Huge moves this week in the world of mobile as Nokia bought the half of Symbian it didn't already own, and announced plans to make its software free of charge. That's millions in revenue it is giving up. Very Scandinavian.
Symbian was created by Psion with Nokai, which once led the charge with a British PDA that was ahead of the curve. The Psion Organisers are long gone (the last was created more than ten years ago), but Symbian is now in more than 200m mobile phones.
Mobile is the next great tech battlefield after the desktop and the competition is fierce. With Apple vying with the overrated/overpriced iPhone, Research In Motion with BlackBerry, Google now in the market with its gPhone and Android operating system, Microsoft and Symbian.

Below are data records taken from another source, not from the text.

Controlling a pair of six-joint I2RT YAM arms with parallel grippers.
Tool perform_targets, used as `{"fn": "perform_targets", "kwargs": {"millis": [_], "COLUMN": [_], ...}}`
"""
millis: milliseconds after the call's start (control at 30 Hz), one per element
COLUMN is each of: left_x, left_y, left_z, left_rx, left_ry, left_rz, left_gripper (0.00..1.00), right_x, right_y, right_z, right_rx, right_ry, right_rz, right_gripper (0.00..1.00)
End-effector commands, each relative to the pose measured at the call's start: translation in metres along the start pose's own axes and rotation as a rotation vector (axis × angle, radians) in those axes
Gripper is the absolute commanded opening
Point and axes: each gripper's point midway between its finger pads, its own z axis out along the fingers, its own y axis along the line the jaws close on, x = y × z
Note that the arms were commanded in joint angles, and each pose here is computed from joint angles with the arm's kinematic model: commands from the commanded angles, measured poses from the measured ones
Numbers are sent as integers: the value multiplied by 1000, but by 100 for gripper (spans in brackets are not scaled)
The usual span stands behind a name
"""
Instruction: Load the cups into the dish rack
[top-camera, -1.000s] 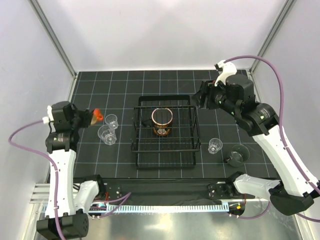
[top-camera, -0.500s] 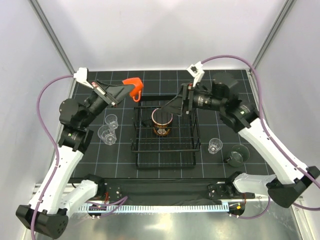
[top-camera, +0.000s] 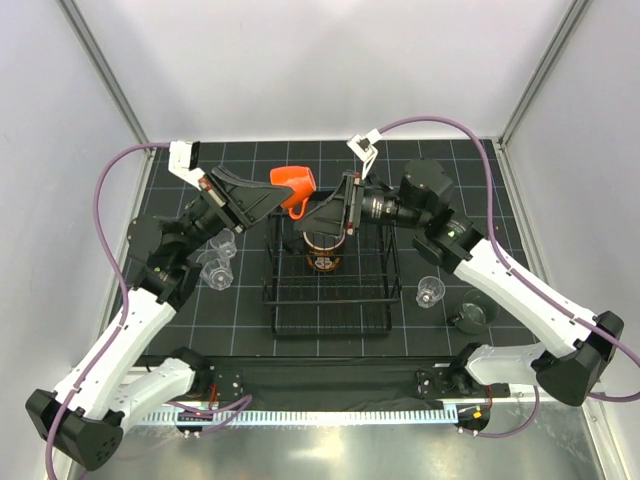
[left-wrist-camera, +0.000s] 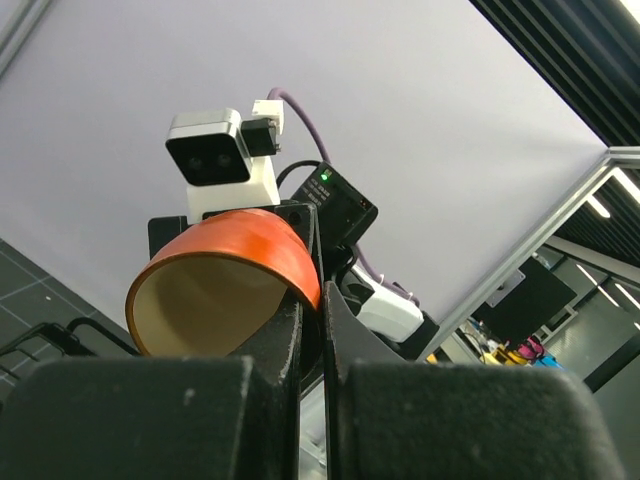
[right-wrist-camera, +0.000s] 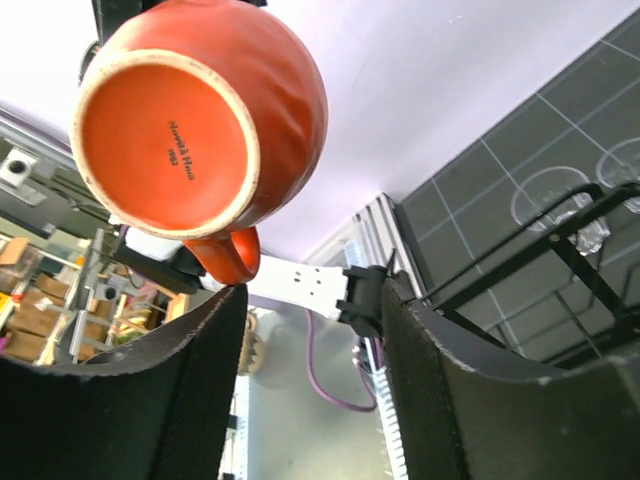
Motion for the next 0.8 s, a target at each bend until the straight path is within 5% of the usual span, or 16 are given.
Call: {"fn": "perform_targets", "kwargs": {"millis": [0,267,767], "left_x": [-3,3,-1], "left_y": [-28,-25,-9], "left_z": [-2,-4,-10], "left_rx": [110,111,-1], "left_ry": [-3,9,-33], "left_rz": [69,81,49], "left_gripper": [0,0,0], "right_x": [-27,-33,-32], "right_y": [36,47,47], "right_z": [-3,-5,9], "right_rx": [-113,-139,-161], "right_ry": [-122,-158,-146], "right_rz": [-49,-46,-48], "right_gripper": [57,48,48]}}
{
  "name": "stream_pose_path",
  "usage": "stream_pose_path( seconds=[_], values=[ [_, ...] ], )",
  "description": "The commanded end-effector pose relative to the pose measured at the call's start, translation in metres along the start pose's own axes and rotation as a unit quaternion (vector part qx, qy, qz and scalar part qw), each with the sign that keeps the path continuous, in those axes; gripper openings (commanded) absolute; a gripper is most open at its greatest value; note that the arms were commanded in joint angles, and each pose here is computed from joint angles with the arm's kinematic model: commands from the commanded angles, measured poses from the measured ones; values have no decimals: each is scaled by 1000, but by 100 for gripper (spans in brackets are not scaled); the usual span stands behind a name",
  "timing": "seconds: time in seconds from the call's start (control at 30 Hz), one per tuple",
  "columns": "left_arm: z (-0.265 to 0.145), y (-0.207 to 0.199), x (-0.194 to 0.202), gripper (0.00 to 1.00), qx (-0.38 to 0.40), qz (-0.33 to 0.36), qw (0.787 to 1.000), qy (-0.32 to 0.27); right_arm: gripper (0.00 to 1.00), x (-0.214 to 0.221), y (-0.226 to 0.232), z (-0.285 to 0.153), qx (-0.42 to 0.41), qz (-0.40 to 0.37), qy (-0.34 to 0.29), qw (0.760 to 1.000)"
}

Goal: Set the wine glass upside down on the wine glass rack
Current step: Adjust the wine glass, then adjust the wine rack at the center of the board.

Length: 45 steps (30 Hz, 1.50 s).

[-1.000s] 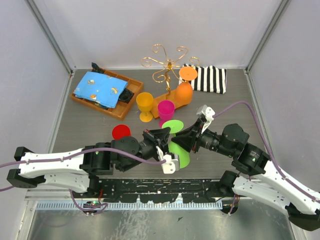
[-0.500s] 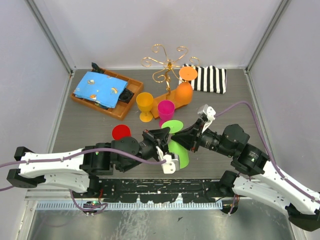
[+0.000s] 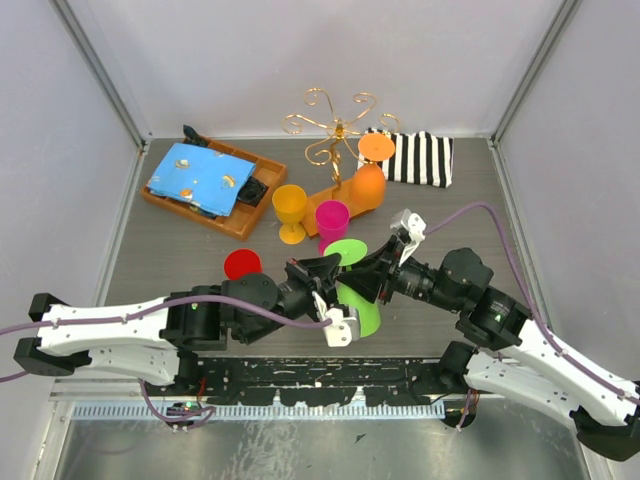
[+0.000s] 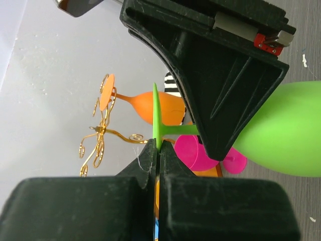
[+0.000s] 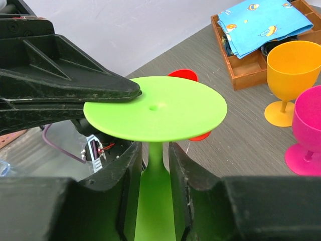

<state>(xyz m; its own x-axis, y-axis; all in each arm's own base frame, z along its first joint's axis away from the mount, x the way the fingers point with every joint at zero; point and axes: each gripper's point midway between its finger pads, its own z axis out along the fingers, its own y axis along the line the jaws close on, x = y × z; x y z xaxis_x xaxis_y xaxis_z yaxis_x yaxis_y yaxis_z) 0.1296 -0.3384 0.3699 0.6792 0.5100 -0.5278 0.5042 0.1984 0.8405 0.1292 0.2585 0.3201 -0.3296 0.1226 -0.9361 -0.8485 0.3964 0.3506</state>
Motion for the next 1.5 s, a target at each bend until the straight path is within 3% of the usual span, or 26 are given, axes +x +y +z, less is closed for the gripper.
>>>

Nokia needed to do something bold to take on the threat posed by Google and Apple and it has. It is buying stakes from share holders Ericsson, Sony Ericsson, Panasonic, and Siemens. Samsung is also expected to sell. It will then take its own smartphone operating system and merge it with that of rivals to create one free-of-charge open source software product.
The product will be controlled by non-profit organisation, the Symbian Foundation. Members of the foundation, and there are already 20, will all be able to use the new operating system, install it for free and develop their own applications.
Symbian's chief executive, Nigel Clifford, has called the creation of the Symbian Foundation as "epoch-making". That sounds about right, it could be.
It creates a powerful incentive for mobile firms like Vodafone, AT&T, Orange, Nokia, Samsung and LG who are already signed up to use the system and rival Google.
Beating Google is essential and this takes the fight to them before it has even got its act fully together. We've already seen how it acts in the online world with its strangle hold over search and the search marketing.